Only the lines with "bowl" in the entries below belong in the answer; please copy them.

........

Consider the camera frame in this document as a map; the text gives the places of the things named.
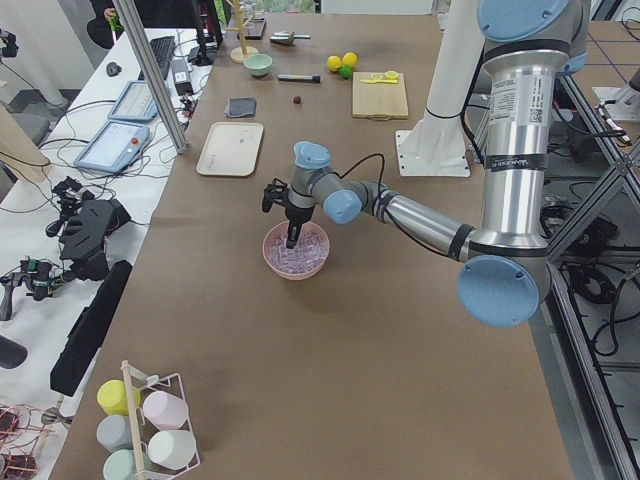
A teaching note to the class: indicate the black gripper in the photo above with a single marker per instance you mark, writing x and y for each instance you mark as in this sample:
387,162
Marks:
298,215

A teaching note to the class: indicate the steel muddler black tip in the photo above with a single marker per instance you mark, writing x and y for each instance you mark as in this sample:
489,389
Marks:
294,78

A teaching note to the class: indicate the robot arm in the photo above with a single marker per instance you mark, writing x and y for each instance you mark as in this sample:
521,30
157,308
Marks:
522,46

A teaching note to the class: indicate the pink bowl of ice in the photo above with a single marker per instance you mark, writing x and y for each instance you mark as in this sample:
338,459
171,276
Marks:
302,261

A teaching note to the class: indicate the light blue plastic cup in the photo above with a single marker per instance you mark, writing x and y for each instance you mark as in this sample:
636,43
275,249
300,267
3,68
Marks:
299,147

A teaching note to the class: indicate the steel ice scoop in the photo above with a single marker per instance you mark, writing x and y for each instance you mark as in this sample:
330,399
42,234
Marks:
287,38

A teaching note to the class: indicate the pink cup in rack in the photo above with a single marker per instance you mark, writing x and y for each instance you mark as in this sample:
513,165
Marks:
165,411

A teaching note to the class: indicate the yellow cup in rack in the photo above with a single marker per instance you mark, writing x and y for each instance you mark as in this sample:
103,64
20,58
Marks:
111,397

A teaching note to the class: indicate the white cup in rack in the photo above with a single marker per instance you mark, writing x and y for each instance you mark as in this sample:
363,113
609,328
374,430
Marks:
172,449

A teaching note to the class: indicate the grey cup in rack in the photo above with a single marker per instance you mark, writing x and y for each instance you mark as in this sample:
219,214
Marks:
113,433

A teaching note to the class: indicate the green cup in rack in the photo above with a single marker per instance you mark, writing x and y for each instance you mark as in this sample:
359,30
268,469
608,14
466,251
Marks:
120,465

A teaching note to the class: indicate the cream rabbit tray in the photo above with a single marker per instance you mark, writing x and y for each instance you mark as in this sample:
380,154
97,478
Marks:
230,149

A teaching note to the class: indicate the grey folded cloth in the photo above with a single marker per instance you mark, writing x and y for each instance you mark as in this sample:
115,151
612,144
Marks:
241,107

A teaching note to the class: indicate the wooden cutting board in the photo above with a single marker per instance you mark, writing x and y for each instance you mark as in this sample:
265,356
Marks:
379,101

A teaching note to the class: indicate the green lime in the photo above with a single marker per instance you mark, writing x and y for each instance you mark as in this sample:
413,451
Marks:
345,72

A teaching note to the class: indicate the mint green bowl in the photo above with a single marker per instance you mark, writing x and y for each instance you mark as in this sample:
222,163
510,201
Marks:
258,65

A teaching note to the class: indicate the yellow lemon lower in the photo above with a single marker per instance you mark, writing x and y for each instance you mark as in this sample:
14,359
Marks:
334,63

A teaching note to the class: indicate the yellow lemon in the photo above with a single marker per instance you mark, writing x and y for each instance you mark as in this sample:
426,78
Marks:
334,63
350,59

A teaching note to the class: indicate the yellow lemon upper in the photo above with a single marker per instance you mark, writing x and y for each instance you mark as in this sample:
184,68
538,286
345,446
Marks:
350,59

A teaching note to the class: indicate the wooden glass rack stand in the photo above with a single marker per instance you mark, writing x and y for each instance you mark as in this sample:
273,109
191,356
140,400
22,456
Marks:
239,54

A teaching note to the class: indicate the blue teach pendant near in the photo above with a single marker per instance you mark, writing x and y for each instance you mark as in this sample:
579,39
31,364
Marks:
116,146

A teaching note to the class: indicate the blue teach pendant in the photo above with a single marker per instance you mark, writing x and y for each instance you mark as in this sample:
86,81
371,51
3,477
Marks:
116,146
135,104

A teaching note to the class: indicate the blue teach pendant far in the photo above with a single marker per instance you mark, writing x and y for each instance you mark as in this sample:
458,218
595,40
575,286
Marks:
135,104

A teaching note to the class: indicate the black keyboard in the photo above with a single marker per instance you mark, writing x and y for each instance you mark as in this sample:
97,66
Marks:
163,51

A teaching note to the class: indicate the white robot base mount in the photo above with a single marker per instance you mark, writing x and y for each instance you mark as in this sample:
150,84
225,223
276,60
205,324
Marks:
436,144

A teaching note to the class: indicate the white wire cup rack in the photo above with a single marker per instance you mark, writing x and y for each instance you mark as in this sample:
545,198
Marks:
138,385

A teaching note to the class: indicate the aluminium frame post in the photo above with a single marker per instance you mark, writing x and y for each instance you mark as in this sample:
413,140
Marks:
134,28

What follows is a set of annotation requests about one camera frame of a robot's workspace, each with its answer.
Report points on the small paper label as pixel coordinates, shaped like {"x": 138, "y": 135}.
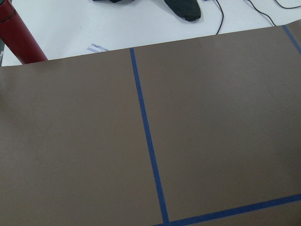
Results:
{"x": 96, "y": 49}

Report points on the black cloth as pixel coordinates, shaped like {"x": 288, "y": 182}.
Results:
{"x": 187, "y": 10}

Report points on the red cylinder bottle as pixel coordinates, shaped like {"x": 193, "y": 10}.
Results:
{"x": 17, "y": 37}

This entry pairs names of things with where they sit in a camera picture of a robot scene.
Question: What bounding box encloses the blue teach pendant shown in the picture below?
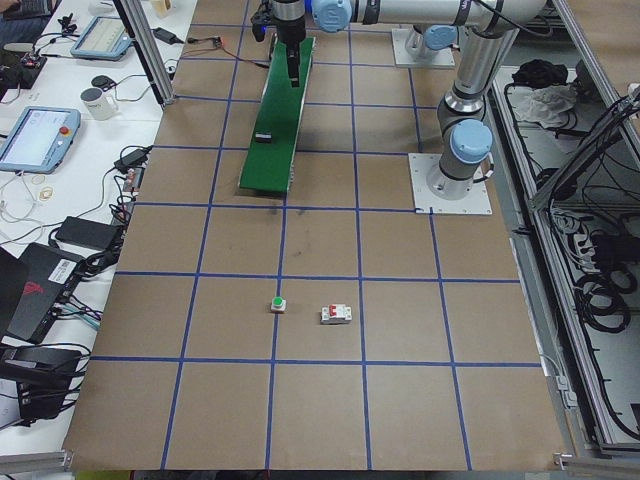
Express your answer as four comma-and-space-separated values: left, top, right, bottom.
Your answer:
1, 106, 81, 174
70, 16, 132, 61

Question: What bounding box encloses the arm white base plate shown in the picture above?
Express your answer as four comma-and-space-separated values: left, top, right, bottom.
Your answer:
408, 153, 492, 215
392, 28, 455, 70

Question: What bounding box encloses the near blue teach pendant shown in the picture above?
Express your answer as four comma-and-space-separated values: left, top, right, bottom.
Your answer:
1, 106, 81, 174

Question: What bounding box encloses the black power adapter brick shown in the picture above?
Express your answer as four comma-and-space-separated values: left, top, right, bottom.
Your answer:
55, 216, 122, 251

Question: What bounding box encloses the white mug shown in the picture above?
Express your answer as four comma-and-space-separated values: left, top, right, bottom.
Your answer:
80, 87, 119, 121

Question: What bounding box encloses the white red circuit breaker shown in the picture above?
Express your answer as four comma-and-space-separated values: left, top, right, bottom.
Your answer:
320, 303, 352, 325

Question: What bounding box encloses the green push button switch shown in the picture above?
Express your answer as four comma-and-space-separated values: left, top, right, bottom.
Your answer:
270, 296, 287, 313

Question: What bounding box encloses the black laptop with red logo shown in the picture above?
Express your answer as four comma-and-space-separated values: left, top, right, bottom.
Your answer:
1, 243, 84, 344

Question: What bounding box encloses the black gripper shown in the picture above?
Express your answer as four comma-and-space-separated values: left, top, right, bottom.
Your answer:
272, 0, 306, 88

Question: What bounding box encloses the aluminium frame post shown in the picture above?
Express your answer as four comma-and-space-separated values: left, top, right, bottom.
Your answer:
114, 0, 175, 108

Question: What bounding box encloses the green conveyor belt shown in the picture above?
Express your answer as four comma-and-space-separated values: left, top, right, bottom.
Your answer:
239, 37, 315, 194

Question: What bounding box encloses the red black sensor wire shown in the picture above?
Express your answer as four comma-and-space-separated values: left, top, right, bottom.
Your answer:
187, 35, 272, 69

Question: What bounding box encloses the dark brown cylindrical capacitor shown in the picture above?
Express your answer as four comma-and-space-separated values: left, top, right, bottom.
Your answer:
254, 132, 272, 143

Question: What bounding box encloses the white crumpled cloth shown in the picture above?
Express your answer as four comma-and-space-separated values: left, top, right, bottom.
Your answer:
515, 85, 577, 128

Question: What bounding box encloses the far blue teach pendant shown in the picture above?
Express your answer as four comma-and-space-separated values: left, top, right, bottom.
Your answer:
70, 16, 132, 61

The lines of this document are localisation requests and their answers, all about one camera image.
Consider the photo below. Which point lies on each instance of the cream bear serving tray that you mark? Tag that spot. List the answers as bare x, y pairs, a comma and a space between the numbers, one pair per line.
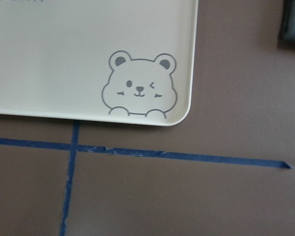
127, 61

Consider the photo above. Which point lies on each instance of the grey folded cloth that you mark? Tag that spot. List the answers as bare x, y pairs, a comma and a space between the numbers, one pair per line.
287, 28

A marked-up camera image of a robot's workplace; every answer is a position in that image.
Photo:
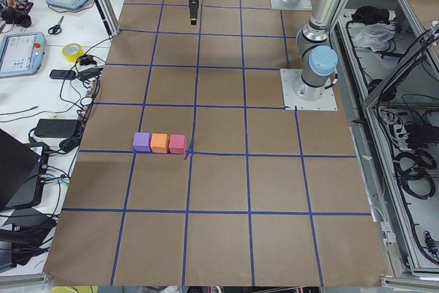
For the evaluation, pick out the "black power strip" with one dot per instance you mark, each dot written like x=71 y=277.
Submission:
x=87 y=102

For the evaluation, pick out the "black power adapter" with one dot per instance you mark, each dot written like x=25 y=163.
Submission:
x=56 y=128

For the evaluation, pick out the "pink foam block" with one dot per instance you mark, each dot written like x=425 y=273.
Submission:
x=177 y=143

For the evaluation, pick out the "blue teach pendant near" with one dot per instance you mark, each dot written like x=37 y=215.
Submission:
x=22 y=54

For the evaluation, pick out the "black laptop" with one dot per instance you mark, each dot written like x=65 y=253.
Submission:
x=22 y=168

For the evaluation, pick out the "black handled scissors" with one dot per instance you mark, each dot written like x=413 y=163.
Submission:
x=56 y=29

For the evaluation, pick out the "purple foam block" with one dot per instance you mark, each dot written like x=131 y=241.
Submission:
x=141 y=142

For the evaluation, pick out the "grey phone device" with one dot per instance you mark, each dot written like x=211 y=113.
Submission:
x=62 y=74

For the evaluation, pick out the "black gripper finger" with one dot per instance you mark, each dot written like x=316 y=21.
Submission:
x=193 y=11

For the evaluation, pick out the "white crumpled cloth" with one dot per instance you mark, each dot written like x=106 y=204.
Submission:
x=375 y=37

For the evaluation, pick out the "yellow tape roll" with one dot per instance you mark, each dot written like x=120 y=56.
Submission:
x=72 y=52

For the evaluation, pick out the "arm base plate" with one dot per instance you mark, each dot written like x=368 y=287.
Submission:
x=297 y=5
x=299 y=96

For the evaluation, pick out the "orange foam block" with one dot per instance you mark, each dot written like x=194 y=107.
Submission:
x=159 y=143

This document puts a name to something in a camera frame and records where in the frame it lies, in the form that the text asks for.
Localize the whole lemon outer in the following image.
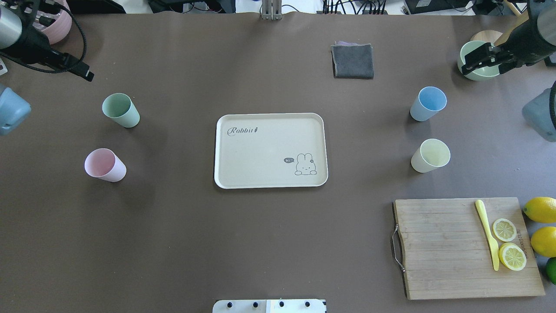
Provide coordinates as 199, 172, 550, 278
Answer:
523, 196, 556, 223

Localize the yellow plastic knife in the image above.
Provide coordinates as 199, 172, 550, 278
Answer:
475, 199, 500, 271

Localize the pale yellow plastic cup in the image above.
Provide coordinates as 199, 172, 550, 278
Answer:
410, 138, 451, 173

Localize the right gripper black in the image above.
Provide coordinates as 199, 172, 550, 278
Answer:
461, 26, 528, 76

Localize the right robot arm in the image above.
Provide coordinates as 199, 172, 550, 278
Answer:
457, 0, 556, 143

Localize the whole lemon near lime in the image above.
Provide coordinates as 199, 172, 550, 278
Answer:
530, 226, 556, 258

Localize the lemon slice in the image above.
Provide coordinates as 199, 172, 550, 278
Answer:
498, 242, 527, 271
492, 218, 517, 242

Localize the green lime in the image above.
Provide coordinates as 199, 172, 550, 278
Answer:
545, 257, 556, 285

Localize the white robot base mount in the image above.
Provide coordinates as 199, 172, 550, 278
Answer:
212, 299, 327, 313

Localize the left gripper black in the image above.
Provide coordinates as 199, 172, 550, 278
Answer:
17, 26, 95, 82

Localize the pink plastic cup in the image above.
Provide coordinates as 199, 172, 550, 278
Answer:
85, 148, 127, 182

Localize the grey folded cloth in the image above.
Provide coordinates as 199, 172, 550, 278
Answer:
331, 43, 374, 79

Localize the bamboo cutting board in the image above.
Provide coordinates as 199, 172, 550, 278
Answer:
393, 197, 545, 300

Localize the purple cloth under grey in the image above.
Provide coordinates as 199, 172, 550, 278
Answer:
334, 41, 360, 47

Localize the lower lemon slice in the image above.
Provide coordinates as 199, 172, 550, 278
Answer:
498, 242, 527, 271

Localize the pink bowl of ice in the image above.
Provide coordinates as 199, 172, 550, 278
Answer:
33, 8, 72, 44

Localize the green plastic cup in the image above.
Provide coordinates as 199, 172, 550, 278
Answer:
102, 93, 140, 128

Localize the light green bowl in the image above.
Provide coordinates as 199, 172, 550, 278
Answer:
457, 41, 499, 81

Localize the blue plastic cup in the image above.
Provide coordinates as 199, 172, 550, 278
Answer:
410, 87, 447, 122

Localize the upper lemon slice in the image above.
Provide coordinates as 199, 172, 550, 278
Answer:
492, 218, 517, 242

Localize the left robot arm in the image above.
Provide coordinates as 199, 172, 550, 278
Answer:
0, 0, 94, 82

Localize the aluminium frame post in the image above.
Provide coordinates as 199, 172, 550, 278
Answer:
260, 0, 282, 20

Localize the wooden round stand base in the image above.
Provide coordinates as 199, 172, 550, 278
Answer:
470, 30, 503, 44

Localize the cream rabbit print tray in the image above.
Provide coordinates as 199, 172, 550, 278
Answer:
214, 113, 328, 190

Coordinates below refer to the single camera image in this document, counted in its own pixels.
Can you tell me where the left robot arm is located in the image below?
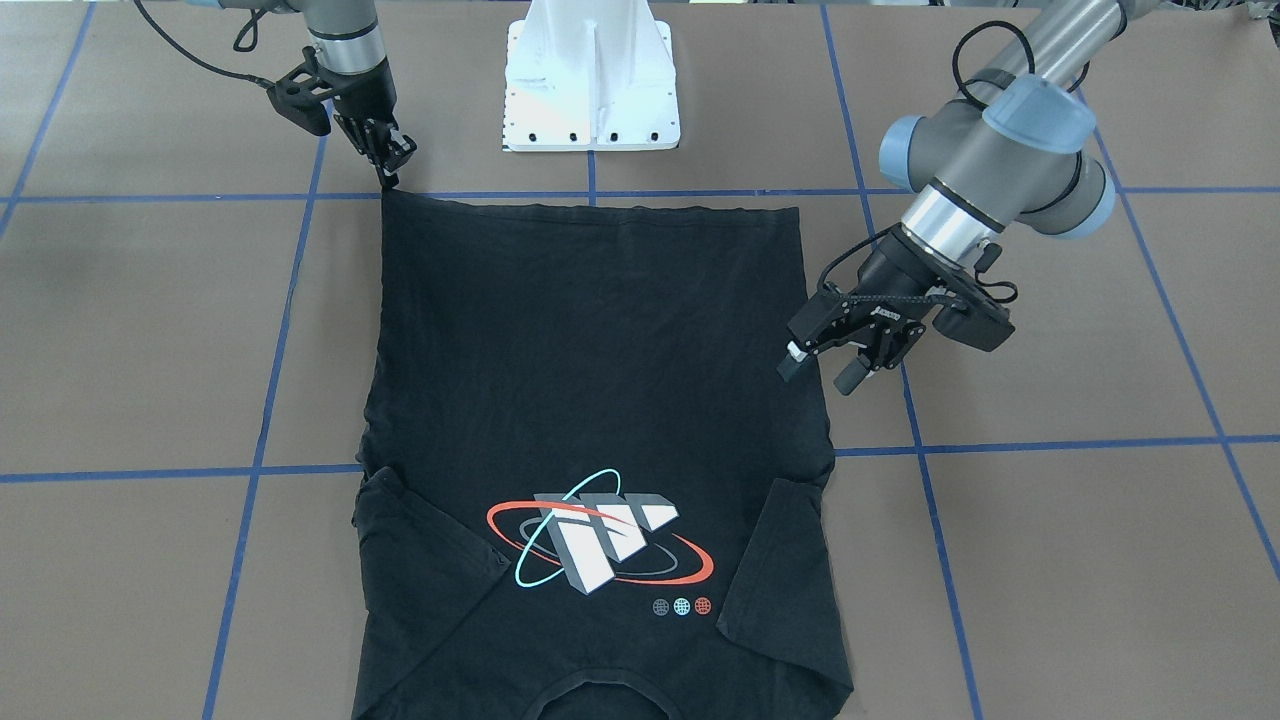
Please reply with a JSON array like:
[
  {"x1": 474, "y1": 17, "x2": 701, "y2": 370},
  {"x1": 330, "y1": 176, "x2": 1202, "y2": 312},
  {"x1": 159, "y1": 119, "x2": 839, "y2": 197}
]
[{"x1": 778, "y1": 1, "x2": 1156, "y2": 395}]

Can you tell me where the black braided cable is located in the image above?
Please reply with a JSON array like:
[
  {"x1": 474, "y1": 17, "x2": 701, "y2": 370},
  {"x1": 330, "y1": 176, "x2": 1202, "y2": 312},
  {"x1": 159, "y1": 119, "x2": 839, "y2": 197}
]
[{"x1": 131, "y1": 0, "x2": 301, "y2": 86}]

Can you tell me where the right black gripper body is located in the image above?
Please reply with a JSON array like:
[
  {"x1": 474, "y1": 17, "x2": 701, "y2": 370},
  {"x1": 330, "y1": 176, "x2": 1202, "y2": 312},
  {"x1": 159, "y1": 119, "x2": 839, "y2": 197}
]
[{"x1": 332, "y1": 61, "x2": 397, "y2": 141}]

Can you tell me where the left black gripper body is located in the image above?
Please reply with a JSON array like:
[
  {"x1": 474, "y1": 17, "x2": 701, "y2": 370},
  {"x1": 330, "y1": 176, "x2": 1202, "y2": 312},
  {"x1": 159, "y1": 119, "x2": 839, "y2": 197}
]
[{"x1": 850, "y1": 228, "x2": 991, "y2": 324}]

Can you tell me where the white camera mast base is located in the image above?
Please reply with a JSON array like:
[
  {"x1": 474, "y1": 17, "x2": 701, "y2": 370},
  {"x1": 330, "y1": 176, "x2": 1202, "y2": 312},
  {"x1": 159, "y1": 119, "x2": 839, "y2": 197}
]
[{"x1": 502, "y1": 1, "x2": 681, "y2": 152}]

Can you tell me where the black graphic t-shirt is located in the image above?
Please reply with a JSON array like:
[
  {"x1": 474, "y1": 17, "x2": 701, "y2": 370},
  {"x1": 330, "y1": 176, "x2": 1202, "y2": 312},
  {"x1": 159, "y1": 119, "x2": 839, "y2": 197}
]
[{"x1": 352, "y1": 191, "x2": 852, "y2": 719}]

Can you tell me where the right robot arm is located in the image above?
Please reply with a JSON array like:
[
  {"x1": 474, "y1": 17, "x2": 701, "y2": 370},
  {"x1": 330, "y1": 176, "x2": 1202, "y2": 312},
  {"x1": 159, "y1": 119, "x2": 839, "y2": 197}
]
[{"x1": 214, "y1": 1, "x2": 417, "y2": 190}]

........

• Exercise solution
A teaching note to the class: indicate the pink bowl of ice in the photo above with a single marker per instance you mark, writing x and y for each instance you mark as in this sample:
A teaching note to the class: indicate the mint green bowl in the photo above with a single marker per instance you mark, writing x and y for each instance you mark as in this sample:
Localize the pink bowl of ice in the image above.
Localize the light green bowl in the image above.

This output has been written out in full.